1 (i) A criminal prosecution
In the event of a patient dying as a result of the negligent conduct, the most likely criminal charge would be for gross negligence manslaughter.
o A doctor who operated on a patient without that patient's consent could also face a charge of battery.
o In a case of sexual misconduct, an offence under the Sexual Offences Act 2003 could be made out.
o Remember that criminal prosecutions (unlike civil actions) do not require the consent of the victim to be brought.
o It is, of course, very rare for doctors to face criminal prosecutions for actions performed in their professional capacity (even an NHS trust can face criminal proceedings, under health and safety legislation)
- (ii) A civil action
The claimant could sue for damages relying on the tort of negligence or (in the case of private medical treatment) breach of contract.
- (iii) Professional disciplinary proceedings or the NHS complaints procedure
A complaint about a medical professional could be investigated by the relevant professional body and/or by the NHS itself.
o These procedures may result in a variety of punishments of the professional, but will not provide compensation to the individual victim.
- In 2009, there were reports of unacceptable care at Mid-Staffordshire NHS Foundation Trust
In a three-year period, between 400 and 1,200 more people died than would have been expected.
o The Francis Report which investigated the neglect concluded that 'For many patients the most basic elements of care were neglected'.
lt found that 'The standards of hygiene were at times awful, with families forced to remove used bandages and dressings from public areas and clean toilets themselves for fear of catching infections'.
o What was particularly concerning was the length of time for which the bad treatment had gone on
o The government has put in place procedures that it hopes will mean there is no repeat.
o In particular the inspection regime for hospitals has been subject to an overhaul.
2. Criminal Law
- A doctor can be guilty of a criminal offence against a patient in the same way as anyone else.
o For example, if a doctor were intentionally to cut a patient without his or her consent,
this could amount to an assault.
o Of course, it is rare for a doctor to harm a patient deliberately in this way.
- Perhaps of greater concern to most doctors is the possibility of gross negligence manslaughter.
o Notably, a medical professional can be convicted of gross negligence manslaughter without proof that he or she intended or foresaw the harm.
o But it needs to be shown not only that the professional was negligent, but also that he or she was so badly negligent that a criminal conviction is appropriate.

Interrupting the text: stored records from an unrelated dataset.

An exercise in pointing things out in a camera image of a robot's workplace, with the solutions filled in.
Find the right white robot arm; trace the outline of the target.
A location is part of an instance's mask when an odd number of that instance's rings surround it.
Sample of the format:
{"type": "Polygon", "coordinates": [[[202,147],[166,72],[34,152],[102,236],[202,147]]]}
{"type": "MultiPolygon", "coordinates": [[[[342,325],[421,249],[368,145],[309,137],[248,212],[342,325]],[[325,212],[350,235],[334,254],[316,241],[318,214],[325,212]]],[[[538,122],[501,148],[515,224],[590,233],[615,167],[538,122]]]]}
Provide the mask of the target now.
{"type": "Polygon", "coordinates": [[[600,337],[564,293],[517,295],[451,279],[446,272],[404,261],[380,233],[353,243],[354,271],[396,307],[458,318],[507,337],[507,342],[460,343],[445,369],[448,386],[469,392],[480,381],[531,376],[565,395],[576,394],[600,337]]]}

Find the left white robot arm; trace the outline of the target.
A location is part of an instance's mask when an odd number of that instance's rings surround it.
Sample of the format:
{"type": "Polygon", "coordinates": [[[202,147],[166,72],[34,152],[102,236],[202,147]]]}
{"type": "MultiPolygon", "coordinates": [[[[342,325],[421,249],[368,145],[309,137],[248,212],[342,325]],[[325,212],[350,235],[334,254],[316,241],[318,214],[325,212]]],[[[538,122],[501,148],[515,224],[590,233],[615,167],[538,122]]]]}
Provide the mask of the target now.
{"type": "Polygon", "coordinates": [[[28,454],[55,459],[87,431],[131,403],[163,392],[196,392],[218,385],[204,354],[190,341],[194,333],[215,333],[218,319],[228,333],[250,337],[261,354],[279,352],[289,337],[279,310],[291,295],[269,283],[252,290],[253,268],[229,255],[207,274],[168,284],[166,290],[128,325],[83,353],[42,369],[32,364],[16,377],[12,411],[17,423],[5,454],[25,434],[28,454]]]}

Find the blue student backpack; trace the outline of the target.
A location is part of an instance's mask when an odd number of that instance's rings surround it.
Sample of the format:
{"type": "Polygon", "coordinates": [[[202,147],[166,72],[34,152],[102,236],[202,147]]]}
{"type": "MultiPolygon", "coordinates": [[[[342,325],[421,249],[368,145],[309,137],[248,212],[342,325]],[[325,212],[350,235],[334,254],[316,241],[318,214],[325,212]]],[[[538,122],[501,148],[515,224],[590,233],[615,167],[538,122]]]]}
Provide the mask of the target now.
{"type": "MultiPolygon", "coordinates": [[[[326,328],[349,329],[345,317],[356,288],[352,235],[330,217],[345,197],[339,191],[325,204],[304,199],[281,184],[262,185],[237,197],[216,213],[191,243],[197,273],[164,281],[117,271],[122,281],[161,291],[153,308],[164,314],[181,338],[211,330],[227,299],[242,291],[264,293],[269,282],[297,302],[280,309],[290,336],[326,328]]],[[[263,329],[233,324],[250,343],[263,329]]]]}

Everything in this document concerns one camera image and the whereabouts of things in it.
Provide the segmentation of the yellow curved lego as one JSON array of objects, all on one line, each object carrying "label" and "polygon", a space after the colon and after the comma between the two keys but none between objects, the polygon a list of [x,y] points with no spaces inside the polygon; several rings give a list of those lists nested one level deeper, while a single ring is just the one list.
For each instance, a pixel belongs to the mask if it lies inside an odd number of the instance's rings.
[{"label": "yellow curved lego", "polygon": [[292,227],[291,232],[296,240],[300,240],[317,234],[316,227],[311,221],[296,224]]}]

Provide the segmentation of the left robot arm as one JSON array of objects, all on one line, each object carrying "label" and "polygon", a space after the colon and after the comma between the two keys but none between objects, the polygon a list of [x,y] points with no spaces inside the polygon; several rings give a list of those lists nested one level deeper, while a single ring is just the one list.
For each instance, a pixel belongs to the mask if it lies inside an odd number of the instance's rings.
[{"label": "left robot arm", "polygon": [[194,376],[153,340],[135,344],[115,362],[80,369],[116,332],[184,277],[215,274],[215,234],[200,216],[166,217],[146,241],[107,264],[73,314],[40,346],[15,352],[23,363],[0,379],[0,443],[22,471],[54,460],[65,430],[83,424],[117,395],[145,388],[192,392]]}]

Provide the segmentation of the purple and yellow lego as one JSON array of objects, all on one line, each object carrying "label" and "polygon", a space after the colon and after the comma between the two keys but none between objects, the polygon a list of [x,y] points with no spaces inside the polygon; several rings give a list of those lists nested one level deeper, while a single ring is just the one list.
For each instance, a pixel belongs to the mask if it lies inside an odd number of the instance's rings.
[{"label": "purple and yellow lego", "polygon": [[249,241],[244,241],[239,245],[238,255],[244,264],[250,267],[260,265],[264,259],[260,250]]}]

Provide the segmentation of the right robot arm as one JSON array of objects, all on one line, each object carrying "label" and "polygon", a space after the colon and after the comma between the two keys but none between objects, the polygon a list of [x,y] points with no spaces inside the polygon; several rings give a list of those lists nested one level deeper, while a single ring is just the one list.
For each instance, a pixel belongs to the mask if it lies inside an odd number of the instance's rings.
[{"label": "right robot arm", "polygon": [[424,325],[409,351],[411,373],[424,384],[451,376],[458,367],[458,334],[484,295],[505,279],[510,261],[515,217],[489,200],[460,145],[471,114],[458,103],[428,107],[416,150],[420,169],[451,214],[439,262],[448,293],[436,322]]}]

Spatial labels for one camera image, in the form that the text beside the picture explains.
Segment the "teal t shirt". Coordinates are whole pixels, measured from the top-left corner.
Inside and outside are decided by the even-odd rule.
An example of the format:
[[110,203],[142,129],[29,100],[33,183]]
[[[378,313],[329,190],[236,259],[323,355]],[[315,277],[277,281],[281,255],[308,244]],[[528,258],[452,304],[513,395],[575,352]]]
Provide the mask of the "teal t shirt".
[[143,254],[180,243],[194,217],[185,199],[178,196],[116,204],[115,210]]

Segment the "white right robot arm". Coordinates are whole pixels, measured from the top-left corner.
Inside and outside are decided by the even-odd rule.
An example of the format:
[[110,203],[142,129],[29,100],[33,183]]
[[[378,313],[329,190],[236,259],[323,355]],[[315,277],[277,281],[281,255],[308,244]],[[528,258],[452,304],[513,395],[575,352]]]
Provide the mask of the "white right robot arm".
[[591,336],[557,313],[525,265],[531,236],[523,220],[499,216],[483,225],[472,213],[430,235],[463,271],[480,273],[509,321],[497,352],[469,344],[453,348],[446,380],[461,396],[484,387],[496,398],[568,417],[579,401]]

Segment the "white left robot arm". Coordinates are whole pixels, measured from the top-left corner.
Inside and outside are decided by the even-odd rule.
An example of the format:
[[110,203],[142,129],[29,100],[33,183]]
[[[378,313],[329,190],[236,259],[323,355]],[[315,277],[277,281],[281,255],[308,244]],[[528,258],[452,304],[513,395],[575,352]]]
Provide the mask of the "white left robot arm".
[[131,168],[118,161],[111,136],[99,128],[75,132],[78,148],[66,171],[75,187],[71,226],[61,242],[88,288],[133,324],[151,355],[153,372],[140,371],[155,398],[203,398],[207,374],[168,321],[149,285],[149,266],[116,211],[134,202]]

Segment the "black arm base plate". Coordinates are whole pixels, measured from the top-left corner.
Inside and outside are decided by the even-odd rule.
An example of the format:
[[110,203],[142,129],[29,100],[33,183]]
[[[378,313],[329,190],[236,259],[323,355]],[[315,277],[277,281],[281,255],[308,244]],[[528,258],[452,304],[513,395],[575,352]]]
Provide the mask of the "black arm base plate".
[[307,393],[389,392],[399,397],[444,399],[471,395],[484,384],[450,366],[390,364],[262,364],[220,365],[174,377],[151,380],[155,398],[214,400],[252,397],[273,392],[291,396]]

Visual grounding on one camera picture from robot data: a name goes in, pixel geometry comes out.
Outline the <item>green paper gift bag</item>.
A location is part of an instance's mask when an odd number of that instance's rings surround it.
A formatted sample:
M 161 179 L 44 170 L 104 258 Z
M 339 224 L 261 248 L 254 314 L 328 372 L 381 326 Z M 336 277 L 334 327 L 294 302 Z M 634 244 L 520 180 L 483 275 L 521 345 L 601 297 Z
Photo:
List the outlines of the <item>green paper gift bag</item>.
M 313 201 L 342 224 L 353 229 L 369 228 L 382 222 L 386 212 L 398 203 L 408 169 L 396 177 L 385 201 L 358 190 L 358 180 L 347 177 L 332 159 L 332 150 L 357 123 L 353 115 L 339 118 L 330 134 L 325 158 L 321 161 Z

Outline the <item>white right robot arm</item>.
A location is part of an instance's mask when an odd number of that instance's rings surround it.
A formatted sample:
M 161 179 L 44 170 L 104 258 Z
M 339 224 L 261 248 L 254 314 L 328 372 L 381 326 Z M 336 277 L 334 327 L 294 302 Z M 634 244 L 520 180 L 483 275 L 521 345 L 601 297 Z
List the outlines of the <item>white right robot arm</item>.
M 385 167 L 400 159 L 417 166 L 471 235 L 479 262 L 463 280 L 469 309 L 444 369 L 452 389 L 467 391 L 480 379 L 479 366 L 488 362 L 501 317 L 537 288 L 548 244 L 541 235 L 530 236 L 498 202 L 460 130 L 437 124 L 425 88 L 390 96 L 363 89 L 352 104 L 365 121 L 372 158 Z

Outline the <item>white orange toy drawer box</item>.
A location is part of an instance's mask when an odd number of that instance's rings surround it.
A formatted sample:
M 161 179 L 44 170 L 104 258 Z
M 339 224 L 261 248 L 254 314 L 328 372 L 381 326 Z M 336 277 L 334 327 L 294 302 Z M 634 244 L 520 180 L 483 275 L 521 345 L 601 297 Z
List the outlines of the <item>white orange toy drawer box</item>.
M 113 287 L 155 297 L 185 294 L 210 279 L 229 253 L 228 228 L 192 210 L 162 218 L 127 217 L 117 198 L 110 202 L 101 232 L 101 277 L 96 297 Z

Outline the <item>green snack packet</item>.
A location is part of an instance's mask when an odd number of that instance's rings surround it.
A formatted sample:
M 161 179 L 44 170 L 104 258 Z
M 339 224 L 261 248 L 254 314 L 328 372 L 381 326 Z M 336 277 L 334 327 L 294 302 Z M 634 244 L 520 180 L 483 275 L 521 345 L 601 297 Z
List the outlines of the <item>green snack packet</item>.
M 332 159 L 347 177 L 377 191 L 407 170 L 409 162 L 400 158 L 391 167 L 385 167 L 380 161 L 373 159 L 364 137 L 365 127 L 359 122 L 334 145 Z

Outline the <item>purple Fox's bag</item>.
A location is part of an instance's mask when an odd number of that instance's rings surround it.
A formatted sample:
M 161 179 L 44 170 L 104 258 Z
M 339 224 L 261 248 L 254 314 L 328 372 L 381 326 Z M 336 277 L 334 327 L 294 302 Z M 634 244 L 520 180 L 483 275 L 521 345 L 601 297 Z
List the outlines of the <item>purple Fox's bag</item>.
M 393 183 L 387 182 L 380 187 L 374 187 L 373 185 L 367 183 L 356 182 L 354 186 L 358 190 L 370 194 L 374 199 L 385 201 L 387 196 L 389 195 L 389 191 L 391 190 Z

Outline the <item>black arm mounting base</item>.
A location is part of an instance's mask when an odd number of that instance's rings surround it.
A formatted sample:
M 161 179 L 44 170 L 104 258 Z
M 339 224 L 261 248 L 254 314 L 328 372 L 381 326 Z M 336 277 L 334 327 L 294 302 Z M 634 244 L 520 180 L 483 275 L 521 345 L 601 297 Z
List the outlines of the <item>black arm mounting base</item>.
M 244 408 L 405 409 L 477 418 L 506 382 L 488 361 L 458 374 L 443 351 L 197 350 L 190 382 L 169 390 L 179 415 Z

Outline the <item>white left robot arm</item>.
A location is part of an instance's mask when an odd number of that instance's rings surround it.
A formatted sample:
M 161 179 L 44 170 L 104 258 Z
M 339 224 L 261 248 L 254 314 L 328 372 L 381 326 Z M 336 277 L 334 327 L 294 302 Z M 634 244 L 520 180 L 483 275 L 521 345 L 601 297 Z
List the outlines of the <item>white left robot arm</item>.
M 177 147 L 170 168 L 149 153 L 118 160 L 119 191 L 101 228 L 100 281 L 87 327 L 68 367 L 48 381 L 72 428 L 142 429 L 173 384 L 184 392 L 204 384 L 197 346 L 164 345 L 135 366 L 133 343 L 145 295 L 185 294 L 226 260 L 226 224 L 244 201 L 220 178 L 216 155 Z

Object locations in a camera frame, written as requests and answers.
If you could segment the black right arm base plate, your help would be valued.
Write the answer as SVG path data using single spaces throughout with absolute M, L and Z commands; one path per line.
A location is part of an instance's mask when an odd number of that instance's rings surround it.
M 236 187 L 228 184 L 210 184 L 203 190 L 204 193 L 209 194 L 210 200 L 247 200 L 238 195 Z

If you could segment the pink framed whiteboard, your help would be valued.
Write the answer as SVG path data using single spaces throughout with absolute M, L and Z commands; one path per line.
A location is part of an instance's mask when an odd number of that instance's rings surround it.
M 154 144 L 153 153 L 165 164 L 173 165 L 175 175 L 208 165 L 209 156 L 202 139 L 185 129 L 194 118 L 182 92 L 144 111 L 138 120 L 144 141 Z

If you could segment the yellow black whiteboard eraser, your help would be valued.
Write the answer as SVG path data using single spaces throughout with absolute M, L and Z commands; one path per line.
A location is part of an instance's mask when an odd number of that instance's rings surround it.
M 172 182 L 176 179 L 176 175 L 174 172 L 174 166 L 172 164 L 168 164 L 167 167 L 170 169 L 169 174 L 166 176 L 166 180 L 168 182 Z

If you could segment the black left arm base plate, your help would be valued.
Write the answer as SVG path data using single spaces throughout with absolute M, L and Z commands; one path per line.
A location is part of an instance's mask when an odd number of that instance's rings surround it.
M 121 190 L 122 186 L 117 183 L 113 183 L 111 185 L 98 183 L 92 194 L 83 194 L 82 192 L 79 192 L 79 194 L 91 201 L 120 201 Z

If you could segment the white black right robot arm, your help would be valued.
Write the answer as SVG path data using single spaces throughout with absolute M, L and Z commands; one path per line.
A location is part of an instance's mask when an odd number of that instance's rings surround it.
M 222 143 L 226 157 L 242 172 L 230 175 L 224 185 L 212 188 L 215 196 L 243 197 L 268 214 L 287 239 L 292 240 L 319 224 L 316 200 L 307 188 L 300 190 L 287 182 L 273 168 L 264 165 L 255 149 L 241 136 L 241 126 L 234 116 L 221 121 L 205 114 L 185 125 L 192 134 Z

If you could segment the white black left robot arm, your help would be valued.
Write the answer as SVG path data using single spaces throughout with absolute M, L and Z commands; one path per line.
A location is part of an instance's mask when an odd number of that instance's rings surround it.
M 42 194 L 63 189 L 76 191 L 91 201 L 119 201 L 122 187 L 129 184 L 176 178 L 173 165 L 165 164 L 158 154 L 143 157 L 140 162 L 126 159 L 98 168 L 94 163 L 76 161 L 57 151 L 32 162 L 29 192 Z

o It is rare for there to be a manslaughter case involving medical professionals,
although such prosecutions do appear to be very slightly on the increase
Corporate Manslaughter and Corporate Homicide Act 2007: an NHS trust could be convicted of manslaughter if the way in which the trust was run were negligently to cause a death.
- Some question the use of criminal law in the medical context 2 Quick: carelessness is an insufficient basis for criminal liability - only if a D has actually foreseen harm should he/she face criminal liability
- Yet the vast majority of criminal offences deal with carelessness and error.
o Should those who hurt others while carelessly driving their cars be treated differently from those who carelessly hurt others while wielding their scalpels?
- One argument: Perhaps MPs (unlike car drivers) are performing a valuable social activity and deserve especial shielding from the criminal law
OTOH: some may feel that doctors have a special position in society and are highly rewarded, and that we are entitled to expect of them the highest of standards.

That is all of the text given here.